The city’s snow removal operations on streets in the hardest hit areas of the city – parts of South Buffalo, Kaisertown and Old First Ward – focused on Kaisertown on Thursday night, according to the commissioner of the city’s Department of Public Works.
Crews cleared about a dozen streets in Kaisertown, including “a handful south of Clinton and a handful north of Clinton,” Commissioner Nathan Marton told The Buffalo News on Friday.
Workers had to tow about 150 cars from those streets to make way for the snow plows, and then towed them back, Marton said.
The alternate-side parking regulations on those streets, combined with the winter storm, had cars parked on both sides of the streets that caused “us issues in terms of access,” Marton said.
Crews have been removing snow all over the city since Sunday and the process is still proceeding.
Beginning at 8 p.m. Thursday, the city announced it was starting a coordinated effort to clear the streets in those hardest hit areas of the city – Kaisertown, South Buffalo and the Old First Ward.
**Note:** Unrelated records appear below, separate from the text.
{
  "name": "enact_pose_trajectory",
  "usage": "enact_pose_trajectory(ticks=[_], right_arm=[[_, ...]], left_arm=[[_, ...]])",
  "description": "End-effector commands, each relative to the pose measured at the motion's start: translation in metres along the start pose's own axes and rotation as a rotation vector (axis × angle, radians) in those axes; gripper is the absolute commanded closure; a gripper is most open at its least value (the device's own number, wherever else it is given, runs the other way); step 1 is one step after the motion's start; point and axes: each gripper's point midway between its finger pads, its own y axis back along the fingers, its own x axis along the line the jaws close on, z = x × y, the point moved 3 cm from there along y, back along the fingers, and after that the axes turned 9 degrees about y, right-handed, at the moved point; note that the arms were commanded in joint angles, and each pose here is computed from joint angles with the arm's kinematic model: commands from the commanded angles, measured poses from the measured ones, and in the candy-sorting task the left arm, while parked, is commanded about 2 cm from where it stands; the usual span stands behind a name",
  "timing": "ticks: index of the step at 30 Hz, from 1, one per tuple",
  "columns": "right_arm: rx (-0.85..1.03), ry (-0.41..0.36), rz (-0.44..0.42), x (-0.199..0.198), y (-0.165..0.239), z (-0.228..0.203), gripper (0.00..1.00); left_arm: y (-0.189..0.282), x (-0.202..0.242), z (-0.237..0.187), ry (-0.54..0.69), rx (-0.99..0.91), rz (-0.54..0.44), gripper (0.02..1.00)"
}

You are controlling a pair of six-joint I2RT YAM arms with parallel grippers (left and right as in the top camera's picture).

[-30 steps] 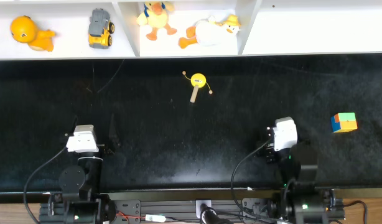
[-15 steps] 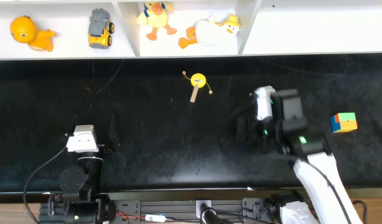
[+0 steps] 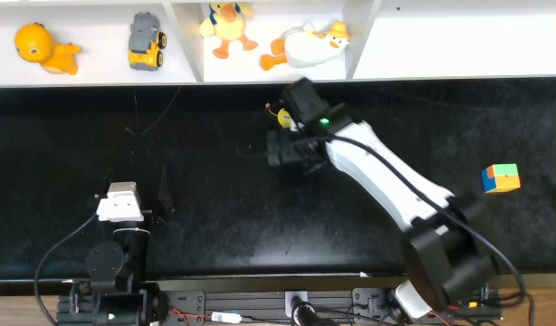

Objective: Store Toys

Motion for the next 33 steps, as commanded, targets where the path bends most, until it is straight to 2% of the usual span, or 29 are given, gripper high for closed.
enact_pose_trajectory(ticks=[1, 3, 6, 12, 14, 15, 18, 21, 22, 26, 29, 33], right_arm=[[-0.010, -0.057, -0.038, 0.008, -0.016, 0.019, 0.003], [-0.008, -0.133, -0.091, 0.006, -0.030, 0.024, 0.003], [-0.008, -0.183, -0.109, 0.009, -0.039, 0.028, 0.003], [-0.007, -0.188, -0.111, 0.010, -0.049, 0.032, 0.005], [-0.012, -0.189, -0.114, 0.010, -0.051, 0.033, 0.038], [-0.014, -0.192, -0.115, 0.009, -0.051, 0.033, 0.069], [-0.014, -0.200, -0.118, 0.009, -0.052, 0.033, 0.270], [-0.012, -0.202, -0.118, 0.009, -0.052, 0.032, 0.546], [-0.007, -0.202, -0.114, 0.009, -0.052, 0.032, 0.584], [0.021, -0.204, -0.100, 0.011, -0.053, 0.027, 0.853], [0.035, -0.210, -0.103, 0.009, -0.052, 0.024, 0.934], [0.067, -0.230, -0.114, 0.000, -0.047, 0.019, 0.952]], left_arm=[[0.000, 0.000, 0.000, 0.015, -0.005, -0.004, 0.020], [0.000, 0.000, 0.000, 0.015, -0.005, -0.004, 0.020], [0.000, 0.000, 0.000, 0.015, -0.005, -0.004, 0.023], [0.000, 0.000, 0.000, 0.015, -0.005, -0.004, 0.020], [0.000, 0.000, 0.000, 0.015, -0.005, -0.004, 0.020], [0.000, 0.000, 0.000, 0.015, -0.005, -0.004, 0.020], [0.000, 0.000, 0.000, 0.015, -0.005, -0.004, 0.020], [0.000, 0.000, 0.000, 0.015, -0.005, -0.004, 0.023], [0.000, 0.000, 0.000, 0.015, -0.005, -0.004, 0.023], [0.000, 0.000, 0.000, 0.015, -0.005, -0.004, 0.020], [0.000, 0.000, 0.000, 0.015, -0.005, -0.004, 0.023], [0.000, 0.000, 0.000, 0.015, -0.005, -0.004, 0.020]])
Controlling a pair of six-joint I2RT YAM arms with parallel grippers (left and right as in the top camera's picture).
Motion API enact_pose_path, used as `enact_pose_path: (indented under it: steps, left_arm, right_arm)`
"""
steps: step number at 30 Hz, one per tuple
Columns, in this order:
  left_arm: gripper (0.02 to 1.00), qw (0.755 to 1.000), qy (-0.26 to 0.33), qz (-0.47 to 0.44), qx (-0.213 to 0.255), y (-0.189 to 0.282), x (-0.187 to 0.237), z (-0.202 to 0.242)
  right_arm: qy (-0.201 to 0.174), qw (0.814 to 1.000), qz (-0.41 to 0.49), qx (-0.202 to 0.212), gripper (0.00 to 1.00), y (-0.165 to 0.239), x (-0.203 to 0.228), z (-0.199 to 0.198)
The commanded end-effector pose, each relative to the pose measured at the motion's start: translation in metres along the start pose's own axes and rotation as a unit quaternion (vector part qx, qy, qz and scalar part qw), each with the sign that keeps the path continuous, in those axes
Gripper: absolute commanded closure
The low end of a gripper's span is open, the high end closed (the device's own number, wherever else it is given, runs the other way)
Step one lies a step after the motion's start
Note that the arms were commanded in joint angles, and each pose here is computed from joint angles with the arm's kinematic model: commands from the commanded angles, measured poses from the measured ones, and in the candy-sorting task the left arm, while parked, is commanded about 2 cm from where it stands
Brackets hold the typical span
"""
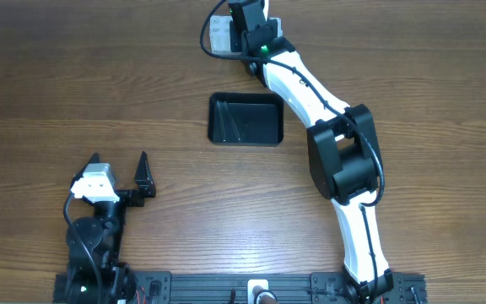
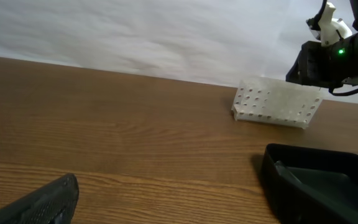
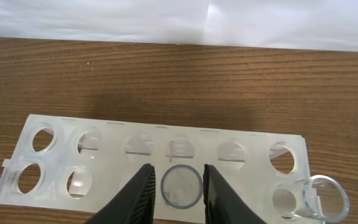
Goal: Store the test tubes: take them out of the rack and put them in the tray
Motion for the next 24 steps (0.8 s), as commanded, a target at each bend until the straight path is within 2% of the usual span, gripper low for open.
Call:
enact_pose_path:
  steps: [1,12,24]
  left_arm:
    - [0.020,1.000,-0.009,0.000,0.000,0.000,0.001,0.001]
    - [0.018,1.000,-0.009,0.000,0.000,0.000,0.001,0.001]
    - [0.018,1.000,-0.009,0.000,0.000,0.000,0.001,0.001]
  right_arm:
    - [-0.001,1.000,-0.011,0.004,0.779,-0.001,-0.006,0.003]
    - [0.002,1.000,-0.011,0.004,0.875,-0.001,-0.006,0.003]
    - [0.000,1.000,-0.030,0.004,0.884,0.013,-0.022,0.004]
Point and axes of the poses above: each gripper's point midway between its finger pads, its own y axis back along the fingers, its own z axis along the line the jaws close on, x = y × z, the point moved 6 cm from there along y, back along the fingers, and after that the axes turned 7 degrees about -y, right-handed, at the moved point
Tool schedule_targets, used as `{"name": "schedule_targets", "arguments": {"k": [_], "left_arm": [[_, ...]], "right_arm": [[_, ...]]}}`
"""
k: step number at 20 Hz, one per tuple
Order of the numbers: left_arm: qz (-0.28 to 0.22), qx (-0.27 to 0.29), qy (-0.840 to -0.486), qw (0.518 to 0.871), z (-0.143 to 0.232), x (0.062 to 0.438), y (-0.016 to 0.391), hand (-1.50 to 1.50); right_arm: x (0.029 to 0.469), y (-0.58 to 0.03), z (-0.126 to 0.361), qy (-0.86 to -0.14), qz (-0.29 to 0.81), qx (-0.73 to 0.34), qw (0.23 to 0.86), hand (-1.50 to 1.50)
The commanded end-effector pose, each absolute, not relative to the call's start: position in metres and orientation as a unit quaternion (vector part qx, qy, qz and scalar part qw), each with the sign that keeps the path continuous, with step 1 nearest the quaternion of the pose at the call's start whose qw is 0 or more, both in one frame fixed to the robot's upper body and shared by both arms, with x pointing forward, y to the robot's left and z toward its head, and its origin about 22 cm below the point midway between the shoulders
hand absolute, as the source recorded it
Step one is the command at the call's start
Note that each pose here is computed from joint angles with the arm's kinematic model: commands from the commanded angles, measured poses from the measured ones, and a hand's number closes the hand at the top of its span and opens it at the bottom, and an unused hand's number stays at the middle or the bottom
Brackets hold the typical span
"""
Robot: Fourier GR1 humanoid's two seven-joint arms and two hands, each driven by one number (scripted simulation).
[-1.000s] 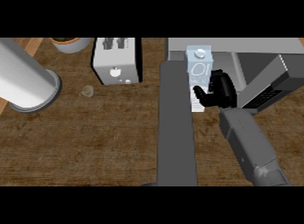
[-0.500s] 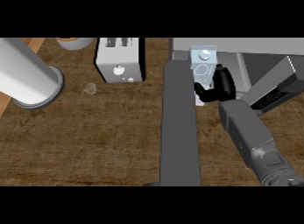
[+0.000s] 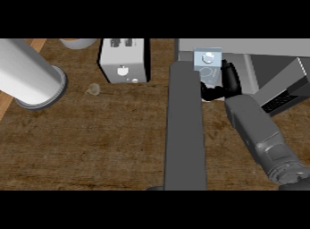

It was a combined effort between DPW, the Buffalo Police Department and parking enforcement to do a street-by-street removal of snow that extended into the overnight hours. The police department was tasked with traffic control and blocking access to streets where snow-removal activities are taking place. Parking enforcement conducted the mini-tows of vehicles from snow-clogged streets.
“Everything below the southern part of the city that was hit the hardest,” Marton said.
“We are continuing snow removal all over,” he said.